Level 4: Use anonymous email and communication
Using proxies, VPNs, and TOR will obscure your IP address from prying eyes, but sending emails presents a different anonymity challenge. Let’s say you want to send somebody an email, but you don’t want them to know your email address. Generally speaking, there are two ways to go about this.
The first is to use an alias. An alias is essentially a forwarding address. When you send mail through an alias, the recipient will only see your forwarding address and not your real email. Since all mail is forwarded to your regular inbox, this method will keep your real email address secret, but it will not, however, keep you from being spammed like crazy.
Secondly, you can use a disposable email account. This can be done in two ways: Either you can create a new email account with a fake name and use it for the duration of your needs, or you can use a disposable email service. These services work by creating a temporary forwarding address that is deleted after a certain amount of time, so they’re great for signing up for stuff on sites you don’t trust and keeping your inbox from being flooded with spam.

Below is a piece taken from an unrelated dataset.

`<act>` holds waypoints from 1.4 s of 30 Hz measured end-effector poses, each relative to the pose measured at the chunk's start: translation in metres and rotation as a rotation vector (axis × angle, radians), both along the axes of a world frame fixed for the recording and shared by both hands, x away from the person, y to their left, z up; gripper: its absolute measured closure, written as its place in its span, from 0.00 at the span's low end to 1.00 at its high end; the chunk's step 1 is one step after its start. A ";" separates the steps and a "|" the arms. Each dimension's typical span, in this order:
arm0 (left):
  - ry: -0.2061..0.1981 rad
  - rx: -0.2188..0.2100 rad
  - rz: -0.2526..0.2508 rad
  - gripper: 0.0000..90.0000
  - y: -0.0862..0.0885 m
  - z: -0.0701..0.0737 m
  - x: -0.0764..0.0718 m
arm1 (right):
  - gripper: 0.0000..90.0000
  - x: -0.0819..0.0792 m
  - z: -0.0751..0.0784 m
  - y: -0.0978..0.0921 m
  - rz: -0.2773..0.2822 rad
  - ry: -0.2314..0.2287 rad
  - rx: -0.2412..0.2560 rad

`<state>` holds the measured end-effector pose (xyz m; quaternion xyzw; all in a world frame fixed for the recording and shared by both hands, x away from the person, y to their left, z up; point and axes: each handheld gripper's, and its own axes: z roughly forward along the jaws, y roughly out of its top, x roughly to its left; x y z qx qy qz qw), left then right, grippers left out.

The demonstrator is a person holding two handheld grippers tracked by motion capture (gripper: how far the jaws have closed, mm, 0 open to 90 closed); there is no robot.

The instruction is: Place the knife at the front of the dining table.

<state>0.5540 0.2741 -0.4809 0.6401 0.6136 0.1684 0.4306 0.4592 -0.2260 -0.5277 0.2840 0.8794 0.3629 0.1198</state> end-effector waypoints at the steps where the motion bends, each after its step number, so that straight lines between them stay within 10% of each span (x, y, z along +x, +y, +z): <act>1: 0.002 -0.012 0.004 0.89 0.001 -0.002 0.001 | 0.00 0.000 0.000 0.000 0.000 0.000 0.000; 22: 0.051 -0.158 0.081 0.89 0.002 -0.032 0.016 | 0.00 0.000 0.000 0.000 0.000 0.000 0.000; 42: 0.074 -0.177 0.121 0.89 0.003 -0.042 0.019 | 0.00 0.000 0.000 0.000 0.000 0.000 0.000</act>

Also, using a VPN and communicating through an anonymous email address will keep your identity hidden. However, it still leaves open the possibility of your emails being intercepted through a middleman. To avoid this, you can encrypt your emails before sending them using HTTPS in your web-based email client, which adds SSL/TLS encryption to all your communications. For webchats, you also can consider using TOR chat, an encrypted chat service that is hard to break.
Level 5: Leave no trace on a computer with TAILS
As incredible as it may seem, you don’t have to be a magician to be able to use the internet on any computer without leaving any evidence of your usage behind. A Linux OS called TAILS offers you the tools that achieve this kind of online privacy. The system fits on a small storage device, such as a USB flash drive, that you can take anywhere and plug into any computer.
TAILS loads up TOR when you plug the device in and opens up your operating system home screen. Then, you use the internet as usual. Because everything is booted right from the flash drive, you won’t make any traceable mark on the computer you’re using. The TOR encryption also ensures that your online activity, including files, emails, and instant messages, remains completely untraceable. Everything you’ve ever done online on any computer fits into this small device that only you can access.
You can download TAILS directly from its organization at any time. TAILS makes frequent updates to stay current and to continue to improve its security so that it guarantees no traces. You can count on this system to provide total privacy, but you’ll have to limit yourself somewhat to be able to fit everything you need in its limited storage.